▸ **Work required**: Gather each line containing the string "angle" from these entries.

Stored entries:
──────────────────────────────

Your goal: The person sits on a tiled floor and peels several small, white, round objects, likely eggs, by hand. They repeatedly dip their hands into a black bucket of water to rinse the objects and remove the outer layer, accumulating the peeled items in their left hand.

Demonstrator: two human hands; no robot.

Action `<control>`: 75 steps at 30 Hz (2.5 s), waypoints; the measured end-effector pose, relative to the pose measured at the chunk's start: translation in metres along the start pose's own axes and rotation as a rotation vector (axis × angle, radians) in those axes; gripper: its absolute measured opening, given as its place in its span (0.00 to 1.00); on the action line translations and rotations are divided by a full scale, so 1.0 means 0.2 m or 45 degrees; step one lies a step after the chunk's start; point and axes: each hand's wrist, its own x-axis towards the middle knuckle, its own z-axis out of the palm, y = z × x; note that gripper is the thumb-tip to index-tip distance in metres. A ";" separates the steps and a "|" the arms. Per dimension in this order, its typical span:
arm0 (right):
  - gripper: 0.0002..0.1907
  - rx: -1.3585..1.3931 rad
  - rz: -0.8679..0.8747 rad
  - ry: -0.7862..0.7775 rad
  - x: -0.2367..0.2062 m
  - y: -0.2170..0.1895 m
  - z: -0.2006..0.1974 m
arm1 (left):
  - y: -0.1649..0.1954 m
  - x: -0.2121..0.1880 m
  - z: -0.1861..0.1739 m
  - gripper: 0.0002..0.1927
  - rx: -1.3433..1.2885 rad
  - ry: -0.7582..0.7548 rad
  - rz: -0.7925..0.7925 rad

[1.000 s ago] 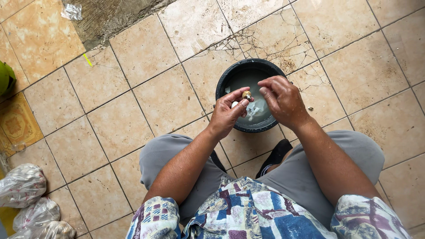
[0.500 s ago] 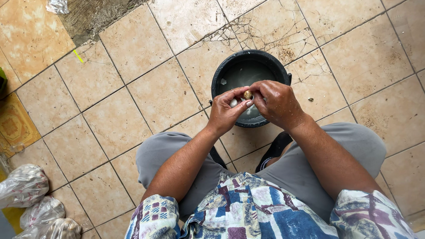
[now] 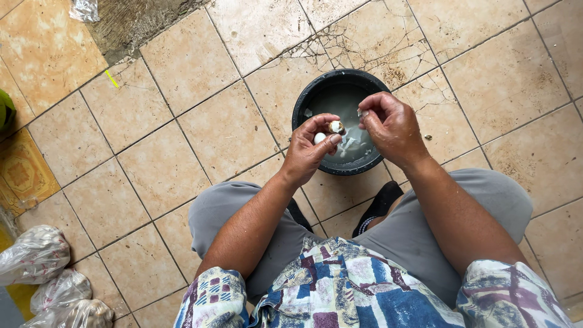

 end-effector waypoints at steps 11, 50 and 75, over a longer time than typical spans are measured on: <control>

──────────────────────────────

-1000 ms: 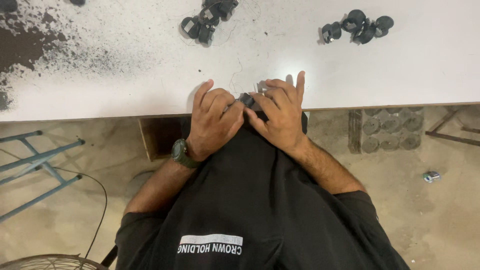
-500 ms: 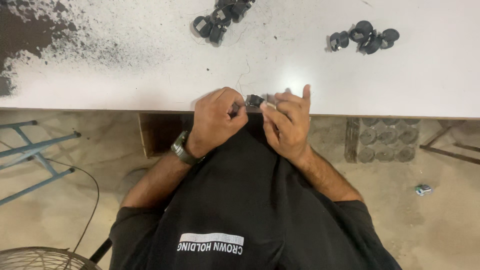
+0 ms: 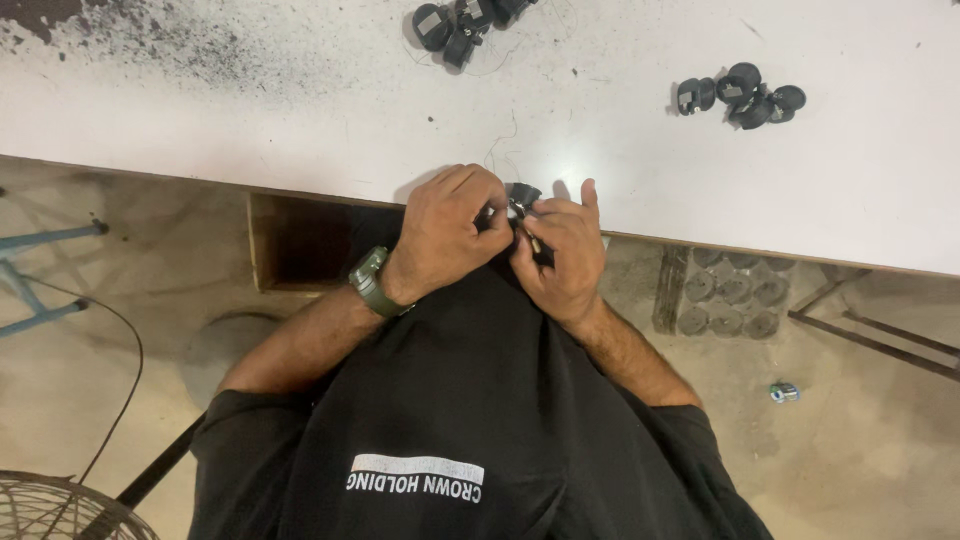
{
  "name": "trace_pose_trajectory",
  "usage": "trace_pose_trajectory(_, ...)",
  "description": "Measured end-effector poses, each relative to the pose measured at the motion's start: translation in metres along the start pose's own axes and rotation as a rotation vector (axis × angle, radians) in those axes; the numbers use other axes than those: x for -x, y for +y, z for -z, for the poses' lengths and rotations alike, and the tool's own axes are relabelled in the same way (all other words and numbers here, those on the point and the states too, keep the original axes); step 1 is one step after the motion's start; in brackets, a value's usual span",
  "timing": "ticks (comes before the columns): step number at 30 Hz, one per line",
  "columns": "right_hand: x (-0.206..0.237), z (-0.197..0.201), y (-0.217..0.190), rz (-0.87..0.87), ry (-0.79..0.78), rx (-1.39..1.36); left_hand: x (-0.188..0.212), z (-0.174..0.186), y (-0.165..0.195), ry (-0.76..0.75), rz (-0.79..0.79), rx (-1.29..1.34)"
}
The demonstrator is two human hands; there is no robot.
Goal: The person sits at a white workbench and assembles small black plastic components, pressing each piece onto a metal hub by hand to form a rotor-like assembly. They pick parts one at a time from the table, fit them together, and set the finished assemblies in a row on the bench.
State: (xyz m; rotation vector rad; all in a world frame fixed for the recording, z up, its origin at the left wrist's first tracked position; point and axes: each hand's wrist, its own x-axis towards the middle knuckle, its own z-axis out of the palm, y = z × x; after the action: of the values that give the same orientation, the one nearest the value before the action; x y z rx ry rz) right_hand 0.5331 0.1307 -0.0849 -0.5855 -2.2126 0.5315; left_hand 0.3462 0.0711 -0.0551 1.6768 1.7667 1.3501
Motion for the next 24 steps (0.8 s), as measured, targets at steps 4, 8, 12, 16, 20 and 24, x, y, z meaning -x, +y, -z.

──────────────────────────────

▸ **Expected answer**:
Action `<control>`: 75 steps at 30 Hz (2.5 s), waypoints; the measured end-effector pose, relative to the pose measured at the chunk's start: translation in metres along the start pose's own axes and rotation as a rotation vector (axis × angle, radians) in those axes; gripper: its absolute measured opening, given as its place in its span (0.00 to 1.00); on the action line translations and rotations are divided by a full scale, so 1.0 means 0.2 m or 45 degrees; step one lies a step after the chunk's start; point and axes: each hand's wrist, its own x-axis towards the middle knuckle, its own z-axis out of the palm, y = z × x; note that gripper is the thumb-tip to index-tip distance in metres. A ";" separates the steps and a "|" the arms. Per dimension in this order, its typical span:
  "description": "Measured end-effector poses, each relative to the pose measured at the motion's start: translation in metres along the start pose's own axes and rotation as a rotation vector (axis × angle, radians) in those axes; the numbers use other axes than those: x for -x, y for +y, z for -z, for the poses' lengths and rotations alike, and the tool's own axes are relabelled in the same way (all other words and numbers here, those on the point and the states too, keep the original axes); step 1 is one step after the motion's start; in brackets, a value's usual span",

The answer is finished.